As a first course you might have cono cono: abalone, sliced and marinated with lime juice and spices, or smoked marlin. Everything comes with side dishes of achard (pickles) and chatini (chutney), and a paste, made from crushed green chillies, that is a misleading shade of avocado green but as piercingly hot as wasabi. For afters there might be gâteau maïs, a yellow pudding-y sweetmeat; piavre, a deep-fried doughnut drenched in honey; or the pride and joy of the island's patisserie, la tourte rodriguaise, a thick-crust pie with a jammy filling of coconut and papaya.
Cultural charm
Rodrigues has cultural oddities that charm and puzzle. You drive on the left, and the road-signs are UK-style, with curvy white letters on a green background. The currency (the rupee) and the spiciness of the cooking plainly reveal the influence of India. The French were in charge here for just 74 years, from 1735 to 1809, and the English for the next century and a half. Yet it's French culture that has triumphed, oddly. English may be the official language, yet most locals speak Creole French and/or French. The shops are all quincailleries, tabagies, boucheries. Even the island's name, a Portuguese word, is pronounced the French way, with two syllables instead of three.
Port Mathurin
The town's few thoroughfares have names such as Victoria Street, Johnston Street and Rue de la Solidarité. It has a low-rise, somnolent, villagey feel. The government buildings are single-storey colonial houses with corrugated roofs under the shade of giant banyan trees.
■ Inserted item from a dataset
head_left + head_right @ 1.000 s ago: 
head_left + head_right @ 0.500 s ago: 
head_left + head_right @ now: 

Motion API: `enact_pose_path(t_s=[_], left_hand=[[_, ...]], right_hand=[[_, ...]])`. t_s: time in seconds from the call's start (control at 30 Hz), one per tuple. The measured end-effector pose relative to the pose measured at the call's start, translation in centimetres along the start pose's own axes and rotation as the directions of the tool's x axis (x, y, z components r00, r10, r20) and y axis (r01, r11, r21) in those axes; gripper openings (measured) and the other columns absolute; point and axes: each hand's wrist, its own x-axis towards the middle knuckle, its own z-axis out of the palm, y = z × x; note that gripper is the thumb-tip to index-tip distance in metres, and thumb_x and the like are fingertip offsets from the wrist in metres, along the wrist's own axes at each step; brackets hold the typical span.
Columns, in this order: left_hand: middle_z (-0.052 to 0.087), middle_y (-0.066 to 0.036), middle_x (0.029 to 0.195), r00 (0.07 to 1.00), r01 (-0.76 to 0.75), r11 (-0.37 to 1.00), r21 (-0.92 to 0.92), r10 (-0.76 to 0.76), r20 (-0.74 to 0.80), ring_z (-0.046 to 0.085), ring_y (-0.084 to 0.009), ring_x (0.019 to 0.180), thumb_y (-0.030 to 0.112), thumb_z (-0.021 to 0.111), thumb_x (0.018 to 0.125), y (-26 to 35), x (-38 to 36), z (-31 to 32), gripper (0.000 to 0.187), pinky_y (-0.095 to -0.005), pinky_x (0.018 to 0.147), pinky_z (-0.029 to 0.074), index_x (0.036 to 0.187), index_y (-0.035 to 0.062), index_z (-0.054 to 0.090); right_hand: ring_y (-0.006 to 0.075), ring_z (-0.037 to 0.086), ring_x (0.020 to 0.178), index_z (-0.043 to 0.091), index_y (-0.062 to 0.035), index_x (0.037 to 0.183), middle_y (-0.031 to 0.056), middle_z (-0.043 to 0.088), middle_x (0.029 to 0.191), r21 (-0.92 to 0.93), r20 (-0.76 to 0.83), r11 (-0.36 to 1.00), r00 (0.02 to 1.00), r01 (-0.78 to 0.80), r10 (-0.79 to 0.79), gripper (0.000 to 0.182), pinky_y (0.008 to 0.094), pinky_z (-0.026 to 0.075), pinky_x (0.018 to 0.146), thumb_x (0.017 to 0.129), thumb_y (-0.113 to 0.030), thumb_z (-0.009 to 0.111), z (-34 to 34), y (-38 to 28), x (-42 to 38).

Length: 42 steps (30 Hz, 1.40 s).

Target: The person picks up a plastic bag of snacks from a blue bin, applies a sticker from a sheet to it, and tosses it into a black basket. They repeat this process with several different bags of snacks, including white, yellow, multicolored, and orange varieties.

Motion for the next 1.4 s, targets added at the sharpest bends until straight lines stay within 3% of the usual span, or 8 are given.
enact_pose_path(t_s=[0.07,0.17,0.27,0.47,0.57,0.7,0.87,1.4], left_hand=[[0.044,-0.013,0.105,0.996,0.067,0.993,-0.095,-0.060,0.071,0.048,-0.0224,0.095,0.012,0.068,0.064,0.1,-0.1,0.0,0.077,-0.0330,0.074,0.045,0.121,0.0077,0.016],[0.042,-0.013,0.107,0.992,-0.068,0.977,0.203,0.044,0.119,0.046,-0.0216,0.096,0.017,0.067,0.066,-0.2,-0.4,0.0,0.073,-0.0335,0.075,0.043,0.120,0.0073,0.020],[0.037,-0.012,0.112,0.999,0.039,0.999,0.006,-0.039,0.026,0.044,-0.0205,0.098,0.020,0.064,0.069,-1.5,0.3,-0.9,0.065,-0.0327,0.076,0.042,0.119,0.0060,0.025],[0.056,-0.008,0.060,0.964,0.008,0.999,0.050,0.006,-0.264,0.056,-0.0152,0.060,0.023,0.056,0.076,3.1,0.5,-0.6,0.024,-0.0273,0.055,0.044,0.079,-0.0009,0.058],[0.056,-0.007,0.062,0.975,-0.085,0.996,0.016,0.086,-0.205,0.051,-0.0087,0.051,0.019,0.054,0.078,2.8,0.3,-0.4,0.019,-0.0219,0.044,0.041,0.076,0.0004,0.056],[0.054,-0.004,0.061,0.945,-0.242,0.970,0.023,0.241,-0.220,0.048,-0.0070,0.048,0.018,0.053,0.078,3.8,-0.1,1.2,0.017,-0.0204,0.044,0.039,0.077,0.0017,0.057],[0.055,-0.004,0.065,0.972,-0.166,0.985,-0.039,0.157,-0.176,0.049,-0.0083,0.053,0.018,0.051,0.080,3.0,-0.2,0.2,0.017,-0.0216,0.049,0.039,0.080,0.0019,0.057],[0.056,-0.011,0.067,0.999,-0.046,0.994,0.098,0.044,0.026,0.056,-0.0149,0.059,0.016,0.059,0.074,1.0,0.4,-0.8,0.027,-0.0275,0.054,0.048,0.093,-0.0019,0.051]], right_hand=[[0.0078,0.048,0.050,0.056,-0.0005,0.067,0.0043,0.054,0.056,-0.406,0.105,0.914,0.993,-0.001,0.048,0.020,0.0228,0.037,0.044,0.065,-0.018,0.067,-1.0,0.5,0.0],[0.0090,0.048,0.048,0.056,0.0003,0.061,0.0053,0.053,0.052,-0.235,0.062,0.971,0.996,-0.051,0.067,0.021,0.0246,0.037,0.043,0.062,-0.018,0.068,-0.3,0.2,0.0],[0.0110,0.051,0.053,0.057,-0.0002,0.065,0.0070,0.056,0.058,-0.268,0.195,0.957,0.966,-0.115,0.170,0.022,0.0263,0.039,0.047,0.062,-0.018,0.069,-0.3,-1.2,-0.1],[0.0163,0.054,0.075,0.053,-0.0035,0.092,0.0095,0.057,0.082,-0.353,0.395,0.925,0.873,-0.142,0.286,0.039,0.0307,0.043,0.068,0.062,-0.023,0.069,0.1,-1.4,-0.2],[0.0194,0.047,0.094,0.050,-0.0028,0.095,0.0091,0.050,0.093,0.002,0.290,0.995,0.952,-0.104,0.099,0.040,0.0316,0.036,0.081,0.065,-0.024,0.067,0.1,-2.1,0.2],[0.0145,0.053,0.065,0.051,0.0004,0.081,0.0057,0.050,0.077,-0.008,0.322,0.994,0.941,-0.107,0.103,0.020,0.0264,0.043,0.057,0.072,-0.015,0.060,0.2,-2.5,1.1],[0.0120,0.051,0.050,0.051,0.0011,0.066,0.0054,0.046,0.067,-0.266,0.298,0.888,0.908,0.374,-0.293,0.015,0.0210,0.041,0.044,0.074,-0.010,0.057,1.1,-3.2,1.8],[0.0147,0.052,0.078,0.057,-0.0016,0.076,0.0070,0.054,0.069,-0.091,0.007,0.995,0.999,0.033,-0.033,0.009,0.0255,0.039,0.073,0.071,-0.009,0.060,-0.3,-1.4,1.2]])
There is a branch of Barclays Bank, a bookshop called the Bold Endeavour, a cyber café with the slowest internet connection I have ever experienced, and a general store, the Magasin Mackoojee (”Fondé en 1901″), which sells kitchen mixers, brooms and palm-leaf hats.
The island's main tourist attractions are the François Leguat Giant Tortoise and Cave Reserve, named after a Huguenot exile who arrived on Rodrigues in 1691, when the island was still uninhabited and pristine. The park and its installations, which include a small museum and a long cave through which visitors are taken on tours to gawp at the stalagmites and stalagtites, were founded in 2007 by the Australian naturalist Owen Griffiths. There is plenty to keep you occupied here for an hour or two, what with the cave, the tortoises in their picturesque surroundings, and the fruit bats in their special enclosure. The Rodrigues fruit bat, Pteropus rodricensis, very nearly met the same fate as the solitaire. At one point in the 1970s, there were only 70 left in the wild, and it became the world's rarest bat. Now it's up to several thousand, though the species is still endangered.
Despite being only 18km long and 8km wide, Rodrigues has plenty to see.